Biozentrum, Julius-Maximilians-Universität, Würzburg 97074, Germany.
Max-Delbrück-Centrum für Molekulare Medizin (MDC), Helmholtz-Gemeinschaft, Berlin 13125, Germany.
Bioinformatics. 2022 Sep 2;38(17):4162-4171. doi: 10.1093/bioinformatics/btac488.
A recent approach to perform genetic tracing of complex biological problems involves the generation of synthetic deoxyribonucleic acid (DNA) probes that specifically mark cells with a phenotype of interest. These synthetic locus control regions (sLCRs), in turn, drive the expression of a reporter gene, such as fluorescent protein. To build functional and specific sLCRs, it is critical to accurately select multiple bona fide cis-regulatory elements from the target cell phenotype cistrome. This selection occurs by maximizing the number and diversity of transcription factors (TFs) within the sLCR, yet the size of the final sLCR should remain limited.

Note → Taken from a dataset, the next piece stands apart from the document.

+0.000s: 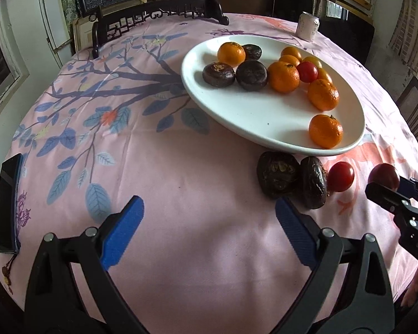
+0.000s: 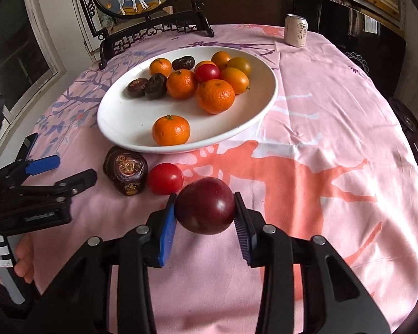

In this work, we discuss how optimization, in particular integer programing, can be used to systematically address the construction of a specific sLCR and optimize pre-defined properties of the sLCR. Our presented instance of a linear optimization problem maximizes the activation potential of the sLCR such that its size is limited to a pre-defined length and a minimum number of all TFs deemed sufficiently characteristic for the phenotype of interest is covered. We generated an sLCR to trace the mesenchymal glioblastoma program in patients by solving our corresponding linear program with the software optimizer Gurobi. Considering the binding strength of transcription factor binding sites (TFBSs) with their TFs as a proxy for activation potential, the optimized sLCR scores similarly to an sLCR experimentally validated in vivo, and is smaller in size while having the same coverage of TFBSs.
We provide a Python implementation of the presented framework in the Supplementary Material with which an optimal selection of cis-regulatory elements can be calculated once the target set of TFs and their binding strength with their TFBSs is known.
Supplementary data are available at Bioinformatics online.
最近一种用于对复杂生物学问题进行遗传追踪的方法涉及生成合成脱氧核糖核酸(DNA)探针,这些探针特异性标记具有感兴趣表型的细胞。这些合成基因调控区(sLCR)继而驱动报告基因的表达,如荧光蛋白。为了构建功能性和特异性的 sLCR,从目标细胞表型染色质中准确选择多个真正的顺式调控元件至关重要。这种选择是通过最大限度地增加 sLCR 内转录因子(TF)的数量和多样性来实现的,但最终 sLCR 的大小应保持有限。
在这项工作中,我们讨论了如何通过优化,特别是整数编程,来系统地解决特定 sLCR 的构建问题,并优化 sLCR 的预定义属性。我们提出的线性优化问题的实例最大限度地提高了 sLCR 的激活潜力,使其大小限制在预定义的长度内,并且覆盖了足够数量的认为与感兴趣表型特征足够相关的所有 TF。我们通过使用软件优化器 Gurobi 求解相应的线性规划,生成了一个 sLCR,以追踪患者间充质胶质母细胞瘤程序。考虑到转录因子结合位点(TFBS)与其 TF 的结合强度作为激活潜力的代理,优化后的 sLCR 与体内实验验证的 sLCR 评分相似,且尺寸更小,同时具有相同的 TFBS 覆盖率。
我们在补充材料中提供了所提出框架的 Python 实现,一旦知道目标 TF 及其与 TFBS 结合强度的集合,就可以计算出顺式调控元件的最佳选择。
补充数据可在生物信息学在线获得。